Look through the data below and extract, unchanged, the lines from the one that contains "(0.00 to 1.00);" to the one that contains "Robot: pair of", both included.

· · ·

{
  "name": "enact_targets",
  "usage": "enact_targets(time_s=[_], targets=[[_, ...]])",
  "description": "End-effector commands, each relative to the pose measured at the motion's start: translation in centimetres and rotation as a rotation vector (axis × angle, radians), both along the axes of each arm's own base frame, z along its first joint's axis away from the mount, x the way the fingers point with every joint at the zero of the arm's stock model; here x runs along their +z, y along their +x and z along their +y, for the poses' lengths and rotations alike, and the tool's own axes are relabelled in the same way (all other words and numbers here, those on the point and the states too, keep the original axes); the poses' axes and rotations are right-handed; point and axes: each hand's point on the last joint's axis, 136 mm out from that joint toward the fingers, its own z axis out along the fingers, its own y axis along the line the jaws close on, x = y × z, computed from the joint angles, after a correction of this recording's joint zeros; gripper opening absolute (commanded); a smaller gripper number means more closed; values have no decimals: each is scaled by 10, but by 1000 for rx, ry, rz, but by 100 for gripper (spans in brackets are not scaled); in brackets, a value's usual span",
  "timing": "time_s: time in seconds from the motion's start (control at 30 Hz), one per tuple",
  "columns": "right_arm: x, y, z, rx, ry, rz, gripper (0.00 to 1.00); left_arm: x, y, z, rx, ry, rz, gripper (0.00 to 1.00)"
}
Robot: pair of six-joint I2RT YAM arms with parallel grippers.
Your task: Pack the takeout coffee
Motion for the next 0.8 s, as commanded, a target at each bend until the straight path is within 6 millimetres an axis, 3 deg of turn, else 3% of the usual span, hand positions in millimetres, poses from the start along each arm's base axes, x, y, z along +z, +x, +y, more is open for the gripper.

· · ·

**Answer area:**
  "columns": "right_arm: x, y, z, rx, ry, rz, gripper (0.00 to 1.00); left_arm: x, y, z, rx, ry, rz, gripper (0.00 to 1.00)"
}
Robot: pair of six-joint I2RT YAM arms with parallel grippers.

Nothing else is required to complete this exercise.